WHAT YOU ARE ASKED TO DO
Among the entries beneath this sentence, how many lines include the word "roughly"? Only the number is wanted.

+++ EXCERPTED DATA +++

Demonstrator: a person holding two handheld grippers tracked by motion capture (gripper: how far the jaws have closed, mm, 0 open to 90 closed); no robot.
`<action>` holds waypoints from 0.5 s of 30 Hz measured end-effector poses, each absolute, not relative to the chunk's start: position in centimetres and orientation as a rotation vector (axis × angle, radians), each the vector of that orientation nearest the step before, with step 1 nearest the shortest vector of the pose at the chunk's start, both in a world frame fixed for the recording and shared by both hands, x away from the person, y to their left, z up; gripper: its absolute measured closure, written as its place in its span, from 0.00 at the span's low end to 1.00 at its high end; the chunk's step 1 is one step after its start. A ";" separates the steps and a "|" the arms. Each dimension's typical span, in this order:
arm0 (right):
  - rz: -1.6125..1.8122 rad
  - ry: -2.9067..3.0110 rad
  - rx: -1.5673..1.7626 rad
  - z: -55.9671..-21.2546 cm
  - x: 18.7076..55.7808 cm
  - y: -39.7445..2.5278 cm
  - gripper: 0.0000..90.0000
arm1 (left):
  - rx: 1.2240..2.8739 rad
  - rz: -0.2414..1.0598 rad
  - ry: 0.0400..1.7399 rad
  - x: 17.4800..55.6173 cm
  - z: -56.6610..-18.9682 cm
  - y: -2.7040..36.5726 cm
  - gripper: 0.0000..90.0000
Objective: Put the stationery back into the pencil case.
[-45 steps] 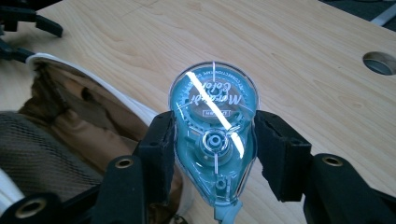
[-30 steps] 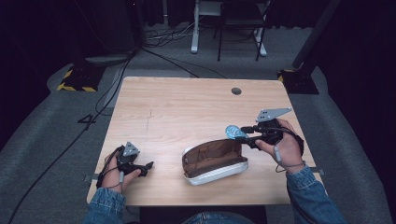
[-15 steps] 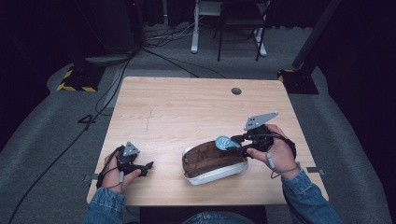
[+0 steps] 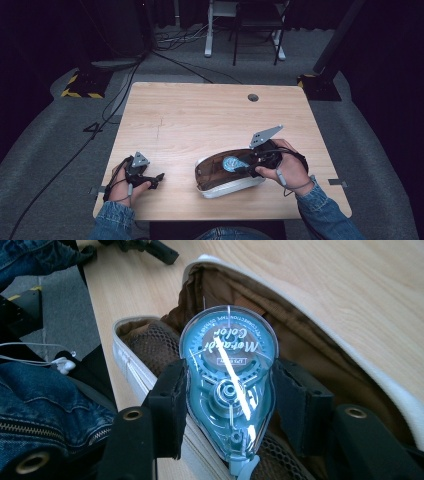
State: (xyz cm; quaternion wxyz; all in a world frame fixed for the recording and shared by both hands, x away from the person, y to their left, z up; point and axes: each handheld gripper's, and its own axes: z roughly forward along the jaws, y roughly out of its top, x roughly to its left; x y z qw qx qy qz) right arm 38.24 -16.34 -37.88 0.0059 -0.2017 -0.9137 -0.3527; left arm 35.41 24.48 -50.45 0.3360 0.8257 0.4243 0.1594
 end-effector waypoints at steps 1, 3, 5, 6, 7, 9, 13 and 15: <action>-1.091 -2.857 -0.631 -38.1 38.3 -16.2 0.56 | 2.153 0.416 1.106 35.4 -50.5 24.5 0.16; -1.070 -2.858 -0.619 -38.5 38.4 -15.9 0.56 | 2.153 0.416 1.106 35.4 -50.5 24.5 0.16; -1.052 -2.854 -0.600 -38.9 38.4 -15.6 0.56 | 2.153 0.416 1.107 35.4 -50.5 24.5 0.16; -1.046 -2.854 -0.597 -39.0 38.4 -15.5 0.56 | 2.153 0.416 1.106 35.4 -50.5 24.5 0.16; -1.040 -2.849 -0.606 -39.1 38.4 -15.4 0.56 | 2.153 0.416 1.106 35.4 -50.5 24.5 0.16; -1.040 -2.843 -0.597 -39.3 38.4 -15.2 0.56 | 2.153 0.416 1.107 35.4 -50.5 24.5 0.16; -1.023 -2.834 -0.600 -39.9 38.8 -14.9 0.56 | 2.153 0.417 1.105 35.4 -50.5 24.5 0.16; -1.021 -2.831 -0.600 -40.1 38.9 -14.9 0.56 | 2.153 0.417 1.106 35.4 -50.5 24.5 0.16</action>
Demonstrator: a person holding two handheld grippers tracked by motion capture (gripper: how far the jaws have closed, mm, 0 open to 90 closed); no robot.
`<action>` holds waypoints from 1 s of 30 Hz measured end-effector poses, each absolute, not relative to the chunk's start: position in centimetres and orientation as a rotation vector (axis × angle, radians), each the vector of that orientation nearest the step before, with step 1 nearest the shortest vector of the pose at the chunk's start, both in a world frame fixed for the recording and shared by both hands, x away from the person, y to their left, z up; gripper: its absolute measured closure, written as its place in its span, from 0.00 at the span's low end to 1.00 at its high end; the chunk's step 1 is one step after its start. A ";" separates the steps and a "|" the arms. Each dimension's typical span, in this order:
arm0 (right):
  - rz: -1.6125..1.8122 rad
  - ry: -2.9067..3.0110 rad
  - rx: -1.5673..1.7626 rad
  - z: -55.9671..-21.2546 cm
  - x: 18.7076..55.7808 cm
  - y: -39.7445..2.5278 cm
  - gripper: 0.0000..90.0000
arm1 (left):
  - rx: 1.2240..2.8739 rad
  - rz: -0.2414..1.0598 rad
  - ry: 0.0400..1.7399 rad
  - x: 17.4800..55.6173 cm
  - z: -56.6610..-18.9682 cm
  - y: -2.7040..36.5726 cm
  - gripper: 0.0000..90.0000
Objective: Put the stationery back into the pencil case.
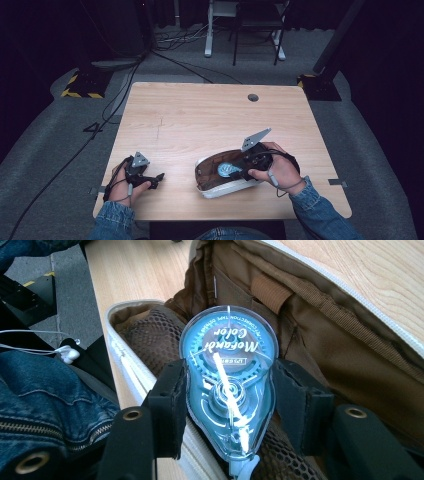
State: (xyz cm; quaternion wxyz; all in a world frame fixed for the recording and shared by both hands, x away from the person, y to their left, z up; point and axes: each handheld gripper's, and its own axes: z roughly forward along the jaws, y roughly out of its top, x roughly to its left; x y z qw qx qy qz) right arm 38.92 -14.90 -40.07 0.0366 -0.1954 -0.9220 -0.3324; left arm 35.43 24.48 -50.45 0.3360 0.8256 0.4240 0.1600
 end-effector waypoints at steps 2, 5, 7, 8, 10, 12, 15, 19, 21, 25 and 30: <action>-1.021 -2.825 -0.599 -40.3 39.1 -14.8 0.56 | 2.153 0.417 1.106 35.4 -50.5 24.5 0.16; -1.036 -2.823 -0.602 -40.6 39.3 -14.7 0.56 | 2.153 0.416 1.106 35.4 -50.5 24.5 0.16; -1.036 -2.819 -0.603 -40.7 39.4 -14.6 0.56 | 2.154 0.419 1.106 35.4 -50.4 24.5 0.16; -1.037 -2.819 -0.608 -40.8 39.5 -14.6 0.56 | 2.155 0.421 1.105 35.5 -50.4 24.5 0.16; -1.027 -2.821 -0.603 -41.0 39.6 -14.6 0.56 | 2.153 0.419 1.106 35.4 -50.4 24.5 0.16; -1.021 -2.819 -0.602 -41.2 39.7 -14.5 0.56 | 2.153 0.419 1.106 35.4 -50.4 24.5 0.16; -1.020 -2.827 -0.602 -41.3 39.9 -14.3 0.56 | 2.153 0.419 1.107 35.4 -50.4 24.5 0.16; -1.032 -2.847 -0.605 -41.5 40.0 -14.2 0.56 | 2.152 0.419 1.107 35.4 -50.5 24.5 0.16; -1.013 -2.871 -0.579 -41.7 40.2 -14.1 0.55 | 2.153 0.419 1.106 35.4 -50.4 24.5 0.16; -1.069 -2.877 -0.584 -42.0 40.4 -14.0 0.40 | 2.154 0.422 1.106 35.5 -50.4 24.5 0.16; -1.116 -2.874 -0.597 -41.4 40.3 -14.5 0.40 | 2.154 0.422 1.107 35.5 -50.4 24.5 0.16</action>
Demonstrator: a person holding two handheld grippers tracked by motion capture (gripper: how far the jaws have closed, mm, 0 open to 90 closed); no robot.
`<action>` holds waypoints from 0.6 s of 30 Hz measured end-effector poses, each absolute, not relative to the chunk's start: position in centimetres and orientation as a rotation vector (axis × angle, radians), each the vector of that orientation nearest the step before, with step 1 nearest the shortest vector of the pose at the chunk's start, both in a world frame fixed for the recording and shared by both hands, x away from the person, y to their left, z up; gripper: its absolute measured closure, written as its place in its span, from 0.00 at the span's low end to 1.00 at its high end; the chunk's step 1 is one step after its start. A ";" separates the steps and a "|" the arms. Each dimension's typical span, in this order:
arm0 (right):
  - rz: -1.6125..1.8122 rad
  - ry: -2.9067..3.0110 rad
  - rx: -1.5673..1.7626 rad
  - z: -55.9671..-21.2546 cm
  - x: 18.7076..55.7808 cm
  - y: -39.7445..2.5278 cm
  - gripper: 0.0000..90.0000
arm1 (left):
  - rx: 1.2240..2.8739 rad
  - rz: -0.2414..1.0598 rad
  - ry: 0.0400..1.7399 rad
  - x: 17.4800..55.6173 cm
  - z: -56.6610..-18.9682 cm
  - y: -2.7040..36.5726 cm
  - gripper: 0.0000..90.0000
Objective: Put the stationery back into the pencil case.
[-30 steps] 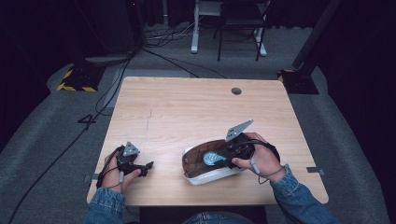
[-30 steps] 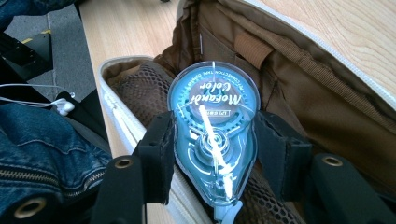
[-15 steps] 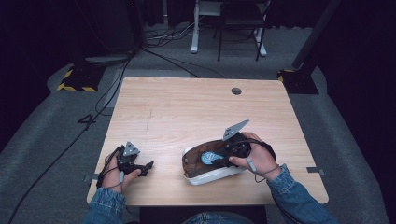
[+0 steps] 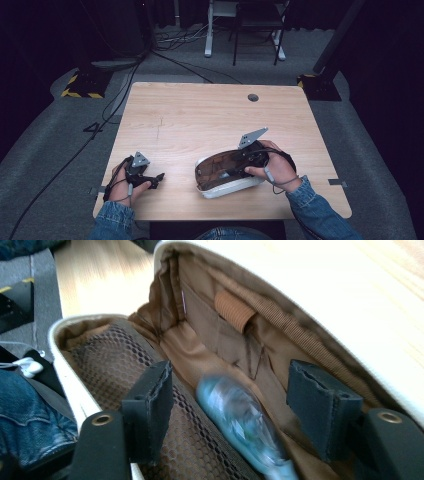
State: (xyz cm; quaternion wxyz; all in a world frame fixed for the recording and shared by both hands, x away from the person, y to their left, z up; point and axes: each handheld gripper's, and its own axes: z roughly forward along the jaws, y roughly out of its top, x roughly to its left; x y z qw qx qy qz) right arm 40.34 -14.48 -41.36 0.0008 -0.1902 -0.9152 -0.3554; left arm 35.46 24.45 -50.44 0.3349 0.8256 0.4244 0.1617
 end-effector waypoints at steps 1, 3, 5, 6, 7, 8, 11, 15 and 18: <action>-1.127 -2.875 -0.599 -41.2 40.3 -14.6 0.40 | 2.154 0.422 1.108 35.5 -50.4 24.5 0.16; -1.149 -2.875 -0.599 -40.7 40.2 -14.9 0.40 | 2.154 0.422 1.108 35.5 -50.4 24.5 0.16; -1.172 -2.870 -0.607 -40.4 40.1 -15.2 0.40 | 2.152 0.422 1.107 35.5 -50.5 24.5 0.15; -1.182 -2.872 -0.610 -40.2 40.1 -15.4 0.40 | 2.152 0.422 1.107 35.5 -50.5 24.5 0.16; -1.191 -2.877 -0.612 -40.0 40.1 -15.6 0.40 | 2.152 0.422 1.108 35.5 -50.5 24.4 0.15; -1.209 -2.878 -0.623 -39.7 40.1 -16.0 0.40 | 2.154 0.421 1.108 35.5 -50.4 24.5 0.15; -1.246 -2.893 -0.651 -39.1 40.2 -16.9 0.40 | 2.150 0.415 1.111 35.5 -50.5 24.4 0.15; -1.287 -2.910 -0.696 -38.5 40.5 -18.3 0.40 | 2.150 0.414 1.111 35.5 -50.5 24.4 0.15; -1.313 -2.915 -0.724 -38.1 40.7 -19.0 0.39 | 2.150 0.414 1.111 35.5 -50.5 24.4 0.15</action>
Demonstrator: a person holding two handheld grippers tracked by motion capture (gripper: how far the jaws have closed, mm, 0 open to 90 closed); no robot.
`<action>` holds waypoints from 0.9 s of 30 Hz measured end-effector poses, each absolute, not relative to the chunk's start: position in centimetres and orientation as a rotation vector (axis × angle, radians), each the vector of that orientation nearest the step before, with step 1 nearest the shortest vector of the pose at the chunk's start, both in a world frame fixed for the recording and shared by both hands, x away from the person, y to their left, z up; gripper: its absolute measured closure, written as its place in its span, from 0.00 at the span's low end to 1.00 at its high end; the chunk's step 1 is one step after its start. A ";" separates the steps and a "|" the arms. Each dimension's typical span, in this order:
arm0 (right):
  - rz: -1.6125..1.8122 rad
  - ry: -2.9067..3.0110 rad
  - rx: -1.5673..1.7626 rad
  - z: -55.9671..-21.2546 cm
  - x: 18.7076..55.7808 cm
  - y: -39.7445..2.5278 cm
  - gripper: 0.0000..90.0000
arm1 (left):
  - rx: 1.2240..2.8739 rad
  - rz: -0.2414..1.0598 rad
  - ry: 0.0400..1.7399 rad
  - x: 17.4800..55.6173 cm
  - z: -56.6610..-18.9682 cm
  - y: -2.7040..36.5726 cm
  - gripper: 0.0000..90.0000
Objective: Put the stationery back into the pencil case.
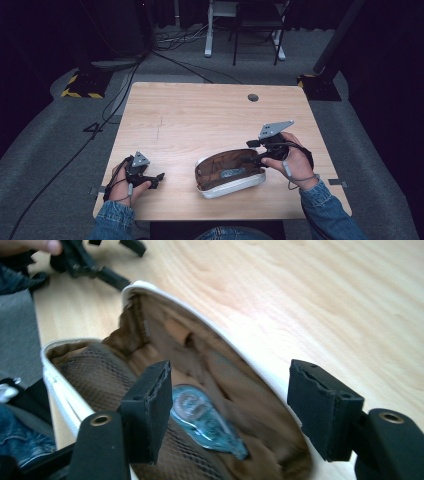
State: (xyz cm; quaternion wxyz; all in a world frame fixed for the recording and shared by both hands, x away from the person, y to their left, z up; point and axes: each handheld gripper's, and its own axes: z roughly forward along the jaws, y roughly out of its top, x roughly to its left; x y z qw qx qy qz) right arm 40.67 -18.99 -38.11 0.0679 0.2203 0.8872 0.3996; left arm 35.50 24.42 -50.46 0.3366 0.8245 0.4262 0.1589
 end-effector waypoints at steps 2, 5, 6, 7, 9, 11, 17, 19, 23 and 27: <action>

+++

OUTPUT
4